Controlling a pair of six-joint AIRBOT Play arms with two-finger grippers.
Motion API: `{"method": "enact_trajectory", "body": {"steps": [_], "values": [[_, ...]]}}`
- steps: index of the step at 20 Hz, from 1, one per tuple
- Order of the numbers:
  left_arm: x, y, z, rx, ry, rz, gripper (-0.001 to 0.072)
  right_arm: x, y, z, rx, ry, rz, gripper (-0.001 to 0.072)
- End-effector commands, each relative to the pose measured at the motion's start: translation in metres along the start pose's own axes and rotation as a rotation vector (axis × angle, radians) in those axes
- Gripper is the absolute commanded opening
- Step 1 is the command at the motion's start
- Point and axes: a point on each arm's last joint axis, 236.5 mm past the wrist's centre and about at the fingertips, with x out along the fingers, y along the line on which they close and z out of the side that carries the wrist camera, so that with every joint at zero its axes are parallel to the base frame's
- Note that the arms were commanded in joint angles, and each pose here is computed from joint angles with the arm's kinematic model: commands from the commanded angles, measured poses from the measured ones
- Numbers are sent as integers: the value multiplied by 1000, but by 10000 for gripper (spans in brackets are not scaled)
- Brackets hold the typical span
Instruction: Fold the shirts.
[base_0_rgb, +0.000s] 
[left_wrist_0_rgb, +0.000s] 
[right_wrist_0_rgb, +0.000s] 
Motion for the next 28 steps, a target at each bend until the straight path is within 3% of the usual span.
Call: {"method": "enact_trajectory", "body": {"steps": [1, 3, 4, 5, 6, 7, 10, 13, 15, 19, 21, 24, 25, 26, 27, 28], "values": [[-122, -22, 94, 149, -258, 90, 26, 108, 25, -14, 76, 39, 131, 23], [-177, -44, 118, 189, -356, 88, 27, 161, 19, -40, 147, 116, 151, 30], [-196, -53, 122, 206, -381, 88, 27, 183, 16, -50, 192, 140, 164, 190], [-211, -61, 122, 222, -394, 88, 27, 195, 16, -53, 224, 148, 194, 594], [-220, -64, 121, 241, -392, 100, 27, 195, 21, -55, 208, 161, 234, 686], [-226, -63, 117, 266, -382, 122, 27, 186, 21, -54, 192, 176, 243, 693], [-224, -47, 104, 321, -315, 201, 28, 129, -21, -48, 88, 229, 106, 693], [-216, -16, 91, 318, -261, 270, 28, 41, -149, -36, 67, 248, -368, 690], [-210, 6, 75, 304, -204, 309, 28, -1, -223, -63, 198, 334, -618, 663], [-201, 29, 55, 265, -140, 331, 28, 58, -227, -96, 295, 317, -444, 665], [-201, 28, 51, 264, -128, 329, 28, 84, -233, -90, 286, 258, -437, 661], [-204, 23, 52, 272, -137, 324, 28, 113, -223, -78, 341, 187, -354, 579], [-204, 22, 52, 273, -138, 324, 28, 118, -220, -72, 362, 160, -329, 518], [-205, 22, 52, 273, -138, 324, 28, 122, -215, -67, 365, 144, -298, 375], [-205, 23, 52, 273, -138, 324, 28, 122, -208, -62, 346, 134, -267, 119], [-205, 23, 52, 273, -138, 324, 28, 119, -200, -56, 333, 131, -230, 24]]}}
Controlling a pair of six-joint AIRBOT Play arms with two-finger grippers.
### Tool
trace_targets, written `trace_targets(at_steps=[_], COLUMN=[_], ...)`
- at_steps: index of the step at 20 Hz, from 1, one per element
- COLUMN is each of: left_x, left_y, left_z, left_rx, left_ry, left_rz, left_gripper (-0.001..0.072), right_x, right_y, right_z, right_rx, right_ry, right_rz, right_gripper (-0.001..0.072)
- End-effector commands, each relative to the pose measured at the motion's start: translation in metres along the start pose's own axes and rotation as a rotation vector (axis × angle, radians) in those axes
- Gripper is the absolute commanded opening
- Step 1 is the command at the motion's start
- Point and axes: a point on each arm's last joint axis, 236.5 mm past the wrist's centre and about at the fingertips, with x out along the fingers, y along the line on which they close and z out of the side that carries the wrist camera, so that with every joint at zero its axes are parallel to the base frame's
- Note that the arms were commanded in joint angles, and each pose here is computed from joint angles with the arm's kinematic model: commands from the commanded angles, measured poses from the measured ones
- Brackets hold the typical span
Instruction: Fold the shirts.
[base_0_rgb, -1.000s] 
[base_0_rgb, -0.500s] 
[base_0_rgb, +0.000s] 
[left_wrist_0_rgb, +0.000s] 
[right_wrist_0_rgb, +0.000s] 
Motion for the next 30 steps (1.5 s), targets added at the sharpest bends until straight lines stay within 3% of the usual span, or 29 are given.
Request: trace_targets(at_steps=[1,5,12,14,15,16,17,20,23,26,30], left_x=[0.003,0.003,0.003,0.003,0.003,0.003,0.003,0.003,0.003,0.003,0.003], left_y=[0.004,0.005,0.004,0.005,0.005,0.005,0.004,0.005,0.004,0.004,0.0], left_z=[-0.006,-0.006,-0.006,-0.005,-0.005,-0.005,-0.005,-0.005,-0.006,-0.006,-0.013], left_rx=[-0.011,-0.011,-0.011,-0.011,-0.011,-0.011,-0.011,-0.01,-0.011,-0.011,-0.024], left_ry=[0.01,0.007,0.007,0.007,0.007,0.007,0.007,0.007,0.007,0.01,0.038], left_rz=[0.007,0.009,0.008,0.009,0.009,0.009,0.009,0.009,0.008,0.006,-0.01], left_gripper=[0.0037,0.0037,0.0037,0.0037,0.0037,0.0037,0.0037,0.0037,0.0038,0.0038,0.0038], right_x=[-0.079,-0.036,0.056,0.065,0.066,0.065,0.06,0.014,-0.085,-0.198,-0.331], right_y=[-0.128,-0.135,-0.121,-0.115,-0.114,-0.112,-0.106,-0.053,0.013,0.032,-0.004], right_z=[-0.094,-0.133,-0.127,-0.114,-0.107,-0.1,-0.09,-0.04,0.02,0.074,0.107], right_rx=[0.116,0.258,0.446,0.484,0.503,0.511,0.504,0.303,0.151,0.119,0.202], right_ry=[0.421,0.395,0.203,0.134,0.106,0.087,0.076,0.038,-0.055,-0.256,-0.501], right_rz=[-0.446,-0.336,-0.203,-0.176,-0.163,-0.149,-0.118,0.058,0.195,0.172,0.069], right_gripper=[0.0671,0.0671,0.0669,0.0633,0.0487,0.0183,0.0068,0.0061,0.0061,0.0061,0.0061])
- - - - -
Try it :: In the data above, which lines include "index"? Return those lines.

The completed task ::
- steps: index of the step at 20 Hz, from 1, one per tuple
- at_steps: index of the step at 20 Hz, from 1, one per element

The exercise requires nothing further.